** Data section follows **

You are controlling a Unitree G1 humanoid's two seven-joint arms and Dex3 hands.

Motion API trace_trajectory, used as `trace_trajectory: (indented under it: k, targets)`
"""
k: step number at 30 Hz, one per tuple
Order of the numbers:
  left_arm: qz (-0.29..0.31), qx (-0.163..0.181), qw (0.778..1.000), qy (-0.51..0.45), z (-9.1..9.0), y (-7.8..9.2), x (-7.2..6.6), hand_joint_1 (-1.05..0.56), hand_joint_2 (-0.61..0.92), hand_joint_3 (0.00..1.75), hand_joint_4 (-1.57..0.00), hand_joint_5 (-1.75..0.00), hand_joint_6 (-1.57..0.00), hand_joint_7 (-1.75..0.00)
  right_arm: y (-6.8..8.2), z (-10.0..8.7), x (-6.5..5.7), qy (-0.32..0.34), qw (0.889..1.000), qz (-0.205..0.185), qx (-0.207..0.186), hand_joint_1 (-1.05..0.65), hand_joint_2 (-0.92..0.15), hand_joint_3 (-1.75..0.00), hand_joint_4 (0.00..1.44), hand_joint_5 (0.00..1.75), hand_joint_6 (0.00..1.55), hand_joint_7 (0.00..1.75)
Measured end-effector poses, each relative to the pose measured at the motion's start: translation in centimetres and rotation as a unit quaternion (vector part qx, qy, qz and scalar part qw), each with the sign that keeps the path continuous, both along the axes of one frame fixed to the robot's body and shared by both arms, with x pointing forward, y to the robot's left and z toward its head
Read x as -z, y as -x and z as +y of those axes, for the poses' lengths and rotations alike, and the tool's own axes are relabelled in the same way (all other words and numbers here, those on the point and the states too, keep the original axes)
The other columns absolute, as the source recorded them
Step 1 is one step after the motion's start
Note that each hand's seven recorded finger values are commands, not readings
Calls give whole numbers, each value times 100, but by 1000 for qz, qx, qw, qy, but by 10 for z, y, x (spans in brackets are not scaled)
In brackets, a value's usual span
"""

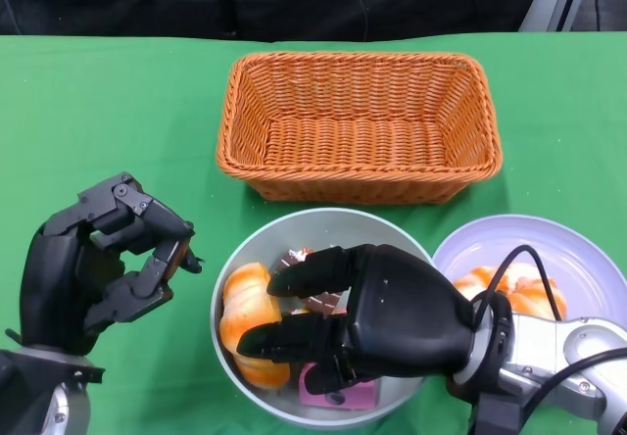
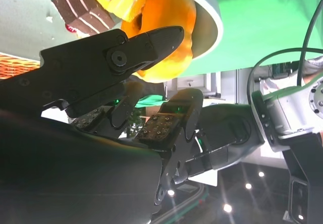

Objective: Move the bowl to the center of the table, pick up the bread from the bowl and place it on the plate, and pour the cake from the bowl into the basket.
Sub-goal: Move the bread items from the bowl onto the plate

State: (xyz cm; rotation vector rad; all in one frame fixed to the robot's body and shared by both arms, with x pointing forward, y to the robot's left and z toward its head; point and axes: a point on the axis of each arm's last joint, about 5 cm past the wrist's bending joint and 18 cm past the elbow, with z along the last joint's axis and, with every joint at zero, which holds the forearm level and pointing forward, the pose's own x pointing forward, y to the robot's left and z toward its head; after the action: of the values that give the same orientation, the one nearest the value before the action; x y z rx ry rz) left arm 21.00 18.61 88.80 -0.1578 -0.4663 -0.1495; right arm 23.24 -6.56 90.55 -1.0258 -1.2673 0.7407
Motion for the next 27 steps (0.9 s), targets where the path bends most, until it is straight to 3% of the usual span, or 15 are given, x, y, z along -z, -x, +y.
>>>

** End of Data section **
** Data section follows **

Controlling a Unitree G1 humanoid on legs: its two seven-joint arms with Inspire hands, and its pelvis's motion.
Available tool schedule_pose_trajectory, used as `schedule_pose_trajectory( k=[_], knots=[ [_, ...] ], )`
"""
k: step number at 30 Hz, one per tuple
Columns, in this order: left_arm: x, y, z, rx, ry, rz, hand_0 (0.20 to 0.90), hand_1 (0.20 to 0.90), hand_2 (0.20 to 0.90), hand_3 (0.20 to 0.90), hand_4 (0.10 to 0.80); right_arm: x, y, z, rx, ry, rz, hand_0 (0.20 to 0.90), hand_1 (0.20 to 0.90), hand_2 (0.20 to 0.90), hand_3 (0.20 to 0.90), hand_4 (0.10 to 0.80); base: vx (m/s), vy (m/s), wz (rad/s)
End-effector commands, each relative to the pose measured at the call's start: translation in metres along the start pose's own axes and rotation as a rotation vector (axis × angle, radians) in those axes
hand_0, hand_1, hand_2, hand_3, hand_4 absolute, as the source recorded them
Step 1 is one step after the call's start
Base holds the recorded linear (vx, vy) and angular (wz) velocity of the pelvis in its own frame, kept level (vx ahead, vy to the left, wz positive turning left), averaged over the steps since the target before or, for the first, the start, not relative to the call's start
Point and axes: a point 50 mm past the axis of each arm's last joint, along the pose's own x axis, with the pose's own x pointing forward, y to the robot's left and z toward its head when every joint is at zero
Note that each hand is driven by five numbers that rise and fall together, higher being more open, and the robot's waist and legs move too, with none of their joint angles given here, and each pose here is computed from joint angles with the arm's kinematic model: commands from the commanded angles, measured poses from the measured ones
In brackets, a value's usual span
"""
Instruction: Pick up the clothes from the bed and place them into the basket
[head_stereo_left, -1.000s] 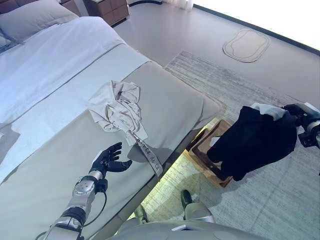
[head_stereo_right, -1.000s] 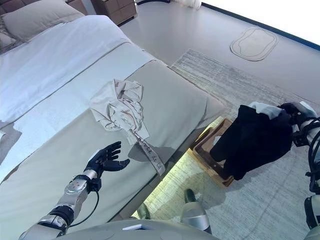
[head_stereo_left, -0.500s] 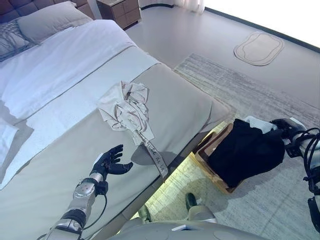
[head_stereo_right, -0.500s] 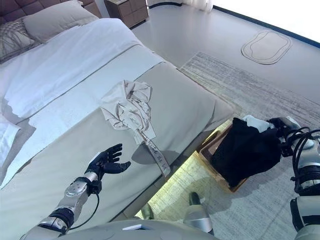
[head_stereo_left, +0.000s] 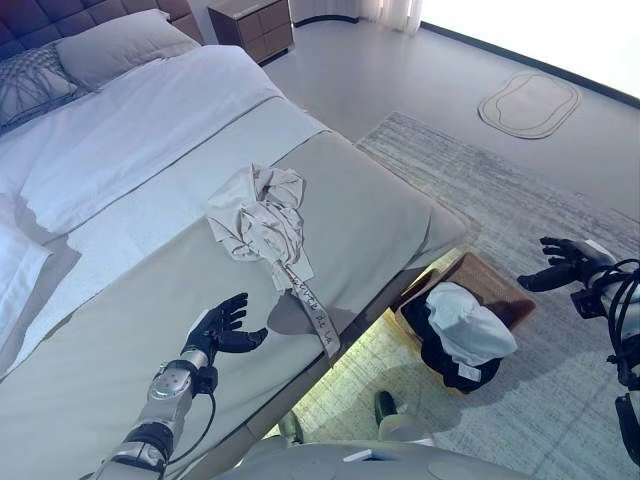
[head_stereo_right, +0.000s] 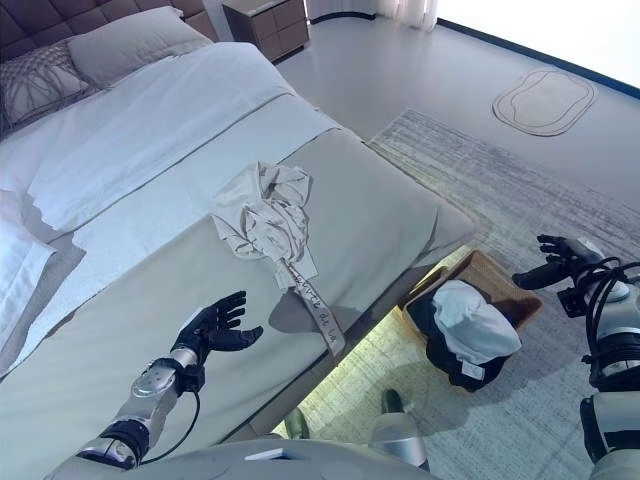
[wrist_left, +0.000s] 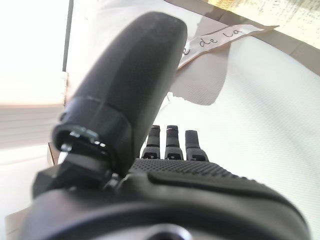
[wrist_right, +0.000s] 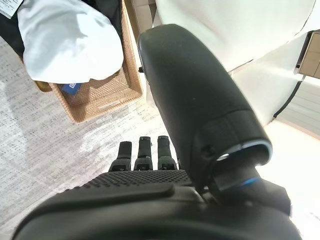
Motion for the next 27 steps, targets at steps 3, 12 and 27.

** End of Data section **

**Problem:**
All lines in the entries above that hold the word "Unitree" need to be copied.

**Exercise response:**
You are controlling a Unitree G1 humanoid's two seven-joint arms and Dex3 hands.
Controlling a Unitree G1 humanoid on legs: its two seven-joint arms with Inspire hands, and its pelvis's motion.

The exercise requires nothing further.